17-02-2017

Idea: friggere in pizzeria (ma bene)

A PizzaUp come rendere vario il menu dei pizzaioli servendo pure fritti. Cassi smentisce le perplessità di tipo nutrizionale

Piero Gabrieli, Chiara Quaglia & pizzaioli: foto f

Piero Gabrieli, Chiara Quaglia & pizzaioli: foto finale dell'undicesima edizione di PizzaUp

Un simposio dedicato alla pizza che non parla di impasti, lievitazioni e topping, ma di fritture? Ma che gli è saltato in mente a Piero Gabrieli e Chiara Quaglia, nell’allestire l’undicesima edizione di PizzaUp, conclusasi ieri a Vighizzolo d’Este, come sempre nella sede di Molino Quaglia? Qualche risposta.
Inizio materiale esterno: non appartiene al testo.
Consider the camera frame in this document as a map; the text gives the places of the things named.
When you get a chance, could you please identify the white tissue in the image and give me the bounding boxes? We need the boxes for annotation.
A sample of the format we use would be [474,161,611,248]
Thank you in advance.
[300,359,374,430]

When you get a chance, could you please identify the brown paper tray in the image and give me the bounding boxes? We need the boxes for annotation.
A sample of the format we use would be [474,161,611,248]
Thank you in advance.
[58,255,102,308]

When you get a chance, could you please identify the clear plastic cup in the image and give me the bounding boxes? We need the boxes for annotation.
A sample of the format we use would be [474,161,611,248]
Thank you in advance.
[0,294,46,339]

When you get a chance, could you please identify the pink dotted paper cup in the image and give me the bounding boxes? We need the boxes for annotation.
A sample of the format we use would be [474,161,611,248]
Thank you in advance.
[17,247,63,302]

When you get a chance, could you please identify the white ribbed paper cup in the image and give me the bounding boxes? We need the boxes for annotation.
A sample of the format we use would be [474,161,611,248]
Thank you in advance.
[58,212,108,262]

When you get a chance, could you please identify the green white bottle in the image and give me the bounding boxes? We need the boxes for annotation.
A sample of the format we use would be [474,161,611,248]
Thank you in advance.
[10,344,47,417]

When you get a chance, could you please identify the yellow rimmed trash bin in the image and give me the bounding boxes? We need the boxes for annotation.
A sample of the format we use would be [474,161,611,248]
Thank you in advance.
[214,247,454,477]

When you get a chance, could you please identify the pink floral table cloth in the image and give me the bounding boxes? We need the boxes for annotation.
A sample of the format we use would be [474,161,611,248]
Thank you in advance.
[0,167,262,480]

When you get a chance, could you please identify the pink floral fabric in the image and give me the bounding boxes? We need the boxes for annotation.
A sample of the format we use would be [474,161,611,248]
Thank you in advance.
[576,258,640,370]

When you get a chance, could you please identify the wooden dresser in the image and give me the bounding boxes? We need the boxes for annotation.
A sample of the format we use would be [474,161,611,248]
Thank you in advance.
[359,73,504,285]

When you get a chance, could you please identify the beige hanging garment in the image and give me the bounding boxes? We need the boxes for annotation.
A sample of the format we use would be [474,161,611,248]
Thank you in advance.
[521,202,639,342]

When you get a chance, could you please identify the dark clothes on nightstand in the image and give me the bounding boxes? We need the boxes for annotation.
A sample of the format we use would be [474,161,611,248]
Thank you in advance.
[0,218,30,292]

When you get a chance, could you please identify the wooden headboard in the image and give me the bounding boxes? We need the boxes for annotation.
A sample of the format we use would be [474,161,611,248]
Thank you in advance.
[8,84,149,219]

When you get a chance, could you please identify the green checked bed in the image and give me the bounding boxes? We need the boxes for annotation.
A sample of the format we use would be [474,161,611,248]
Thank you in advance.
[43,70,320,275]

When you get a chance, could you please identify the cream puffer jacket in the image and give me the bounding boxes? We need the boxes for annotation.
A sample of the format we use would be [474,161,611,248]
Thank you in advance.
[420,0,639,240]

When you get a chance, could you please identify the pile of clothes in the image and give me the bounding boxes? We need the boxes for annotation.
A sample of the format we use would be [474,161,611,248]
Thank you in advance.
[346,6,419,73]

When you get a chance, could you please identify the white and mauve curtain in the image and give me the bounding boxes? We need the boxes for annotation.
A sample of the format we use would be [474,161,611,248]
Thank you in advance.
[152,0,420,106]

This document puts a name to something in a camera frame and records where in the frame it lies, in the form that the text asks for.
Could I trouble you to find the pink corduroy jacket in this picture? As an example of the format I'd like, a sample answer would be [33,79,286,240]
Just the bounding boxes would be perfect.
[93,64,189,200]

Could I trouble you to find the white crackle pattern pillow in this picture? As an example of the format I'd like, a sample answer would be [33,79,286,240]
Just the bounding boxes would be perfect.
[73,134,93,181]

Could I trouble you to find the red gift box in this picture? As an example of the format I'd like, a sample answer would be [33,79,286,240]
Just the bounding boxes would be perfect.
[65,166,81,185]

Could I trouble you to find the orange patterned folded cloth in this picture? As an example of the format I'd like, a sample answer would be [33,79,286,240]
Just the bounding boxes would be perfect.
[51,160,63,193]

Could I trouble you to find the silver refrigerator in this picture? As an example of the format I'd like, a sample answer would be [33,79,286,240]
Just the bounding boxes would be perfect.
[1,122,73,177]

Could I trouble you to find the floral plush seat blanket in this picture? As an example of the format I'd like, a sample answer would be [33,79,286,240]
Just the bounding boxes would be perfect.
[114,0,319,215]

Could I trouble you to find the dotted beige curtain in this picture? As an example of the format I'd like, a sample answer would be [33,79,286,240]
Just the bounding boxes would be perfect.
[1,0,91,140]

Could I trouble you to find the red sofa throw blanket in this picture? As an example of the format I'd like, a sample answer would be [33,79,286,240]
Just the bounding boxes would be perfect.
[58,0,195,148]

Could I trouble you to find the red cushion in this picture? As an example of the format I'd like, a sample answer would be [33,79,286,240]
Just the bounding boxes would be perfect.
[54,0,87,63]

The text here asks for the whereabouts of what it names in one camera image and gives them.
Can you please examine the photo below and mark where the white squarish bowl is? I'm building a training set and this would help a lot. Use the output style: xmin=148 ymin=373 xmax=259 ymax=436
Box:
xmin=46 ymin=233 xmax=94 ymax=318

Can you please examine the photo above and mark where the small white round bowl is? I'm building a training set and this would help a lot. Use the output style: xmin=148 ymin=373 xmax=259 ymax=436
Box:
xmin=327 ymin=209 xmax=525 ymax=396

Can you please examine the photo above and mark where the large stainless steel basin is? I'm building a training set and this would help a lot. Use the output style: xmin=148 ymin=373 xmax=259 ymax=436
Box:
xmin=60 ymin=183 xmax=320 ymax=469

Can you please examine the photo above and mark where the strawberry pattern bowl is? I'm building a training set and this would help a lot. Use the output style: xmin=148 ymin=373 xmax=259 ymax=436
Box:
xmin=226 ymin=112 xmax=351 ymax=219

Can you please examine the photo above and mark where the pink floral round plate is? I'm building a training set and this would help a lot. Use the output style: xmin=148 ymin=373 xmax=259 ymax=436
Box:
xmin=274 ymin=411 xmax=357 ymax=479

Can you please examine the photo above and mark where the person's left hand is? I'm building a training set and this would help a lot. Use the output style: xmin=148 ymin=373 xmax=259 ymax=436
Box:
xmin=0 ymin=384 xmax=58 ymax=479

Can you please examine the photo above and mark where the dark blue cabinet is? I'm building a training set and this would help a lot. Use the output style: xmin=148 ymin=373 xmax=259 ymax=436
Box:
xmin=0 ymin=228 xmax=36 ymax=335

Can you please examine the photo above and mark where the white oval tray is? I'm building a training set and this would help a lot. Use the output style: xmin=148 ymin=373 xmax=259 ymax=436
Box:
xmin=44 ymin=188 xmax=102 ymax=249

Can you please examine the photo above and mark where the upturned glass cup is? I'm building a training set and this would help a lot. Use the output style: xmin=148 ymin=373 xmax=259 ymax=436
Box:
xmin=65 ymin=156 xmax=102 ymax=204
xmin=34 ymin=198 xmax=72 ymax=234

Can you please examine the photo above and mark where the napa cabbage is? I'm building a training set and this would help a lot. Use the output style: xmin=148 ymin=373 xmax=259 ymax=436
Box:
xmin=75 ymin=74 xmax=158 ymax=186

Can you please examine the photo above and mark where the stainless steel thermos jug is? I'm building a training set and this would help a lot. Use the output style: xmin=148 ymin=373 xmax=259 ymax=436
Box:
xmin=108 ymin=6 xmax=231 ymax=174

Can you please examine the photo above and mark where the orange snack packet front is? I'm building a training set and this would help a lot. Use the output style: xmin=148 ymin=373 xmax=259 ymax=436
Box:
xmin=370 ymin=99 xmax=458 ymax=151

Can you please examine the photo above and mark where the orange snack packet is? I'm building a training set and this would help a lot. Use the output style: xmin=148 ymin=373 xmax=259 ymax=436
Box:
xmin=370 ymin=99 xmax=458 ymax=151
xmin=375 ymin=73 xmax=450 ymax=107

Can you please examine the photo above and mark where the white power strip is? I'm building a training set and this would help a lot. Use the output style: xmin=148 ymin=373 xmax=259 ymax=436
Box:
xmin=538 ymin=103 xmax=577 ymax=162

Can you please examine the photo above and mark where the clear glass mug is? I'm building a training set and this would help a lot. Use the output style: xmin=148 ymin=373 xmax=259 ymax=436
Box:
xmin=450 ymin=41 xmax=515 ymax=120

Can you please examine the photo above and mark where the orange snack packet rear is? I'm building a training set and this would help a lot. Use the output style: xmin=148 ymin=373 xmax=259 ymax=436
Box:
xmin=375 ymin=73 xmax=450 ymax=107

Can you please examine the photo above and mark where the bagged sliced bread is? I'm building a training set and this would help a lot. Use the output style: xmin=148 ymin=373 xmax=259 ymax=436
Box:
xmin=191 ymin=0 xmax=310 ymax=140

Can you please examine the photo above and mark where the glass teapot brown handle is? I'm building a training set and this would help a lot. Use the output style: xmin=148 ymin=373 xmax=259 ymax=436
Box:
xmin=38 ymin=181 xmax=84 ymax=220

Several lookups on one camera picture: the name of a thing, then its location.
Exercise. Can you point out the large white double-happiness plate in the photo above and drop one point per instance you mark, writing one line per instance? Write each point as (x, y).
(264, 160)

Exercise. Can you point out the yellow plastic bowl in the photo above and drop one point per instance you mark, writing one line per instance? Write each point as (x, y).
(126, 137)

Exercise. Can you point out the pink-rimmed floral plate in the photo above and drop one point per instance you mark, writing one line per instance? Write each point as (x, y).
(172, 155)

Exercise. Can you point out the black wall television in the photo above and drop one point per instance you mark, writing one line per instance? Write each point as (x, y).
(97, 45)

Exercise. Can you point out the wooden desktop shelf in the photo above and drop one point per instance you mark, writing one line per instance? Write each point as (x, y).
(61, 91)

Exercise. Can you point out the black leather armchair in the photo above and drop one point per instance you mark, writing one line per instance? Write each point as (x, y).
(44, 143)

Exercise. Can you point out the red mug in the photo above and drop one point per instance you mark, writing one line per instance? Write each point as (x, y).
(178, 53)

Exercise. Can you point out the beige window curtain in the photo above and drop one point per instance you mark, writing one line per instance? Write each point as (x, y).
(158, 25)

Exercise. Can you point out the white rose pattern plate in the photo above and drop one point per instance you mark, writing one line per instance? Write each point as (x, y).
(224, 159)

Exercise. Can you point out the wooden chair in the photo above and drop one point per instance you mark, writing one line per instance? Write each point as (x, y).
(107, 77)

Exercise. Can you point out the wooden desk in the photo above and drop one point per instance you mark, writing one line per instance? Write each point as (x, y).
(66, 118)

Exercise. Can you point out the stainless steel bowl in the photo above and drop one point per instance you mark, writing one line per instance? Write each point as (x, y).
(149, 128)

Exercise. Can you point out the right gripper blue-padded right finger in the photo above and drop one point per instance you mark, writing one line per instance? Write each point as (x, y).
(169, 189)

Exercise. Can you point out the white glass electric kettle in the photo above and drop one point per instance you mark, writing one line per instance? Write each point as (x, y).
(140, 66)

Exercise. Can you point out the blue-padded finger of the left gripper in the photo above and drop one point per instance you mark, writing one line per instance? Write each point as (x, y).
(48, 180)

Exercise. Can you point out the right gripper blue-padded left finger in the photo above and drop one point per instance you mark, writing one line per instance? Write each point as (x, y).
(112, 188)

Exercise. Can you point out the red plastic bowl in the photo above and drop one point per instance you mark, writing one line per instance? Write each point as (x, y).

Perché un simposio sulla pizza che non parla di pizza?
1) PizzaUp ha accompagnato la crescita del settore negli ultimi dieci anni. La pizza si era presentata malissimo al cospetto del nuovo millennio: il panorama era ricco d’improvvisazione e povero di qualità. Lievitazioni arrabattate e farine improbabili garantivano solo digestioni lunghe e difficili. Quanto alle materie prime del condimento... Se il trend si è invertito e oggi tutti si riempiono la bocca con la parola “pizza gourmet” (presto la professoressa Anna Zinola, docente di Psicologia del marketing all’Università di Pavia e nostra collaboratrice, pubblicherà sul sito di Identità un pezzo intitolato degourmettiziamoci), che poi sarebbe la nuova pizza italiana (Enzo Vizzari) o la pizza contemporanea (qui il suo manifesto), è perché un manipolo di pizzaioli, sul solco di Simone Padoan e formatisi all’Università della Pizza e a PizzaUp stessa, ha deciso di puntare tutto sull’eccellenza. La pizza è rifiorita, le pizzerie sono entrate nelle guide dei ristoranti, i pizzaioli dialogano coi grandi chef.

A Identità Milano Massimiliano Prete (Gusto Madre) salirà sul palco con Enrico Crippa; sempre al congresso per la prima volta due pizzaioli, Franco Pepe (Pepe in Grani) e Sarah Minnick (Lovely's Fifty-Fifty), terranno le loro lezioni nella sala più prestigiosa, l’Auditorium; un loro collega, Antonio Polzella (La Ventola), racconterà a Identità Naturali la sua pizza per diabetici; e il giovane Stefano Vola (Bontà per Tutti), sarà tra i 12 talenti della Nuova Cucina Italiana. Ma se la pizzeria di qualità ormai ragiona come un grande ristorante, anche l’offerta enogastronomica che le viene richiesta deve ampliarsi: non più solo pizza, dunque, ma menu completo, antipasto, piatto principale e dolce, con standard adeguato in cantina. PizzaUp 2017 suggerisce una frittura come antipasto ma è solo un’idea. Il concetto è più generale.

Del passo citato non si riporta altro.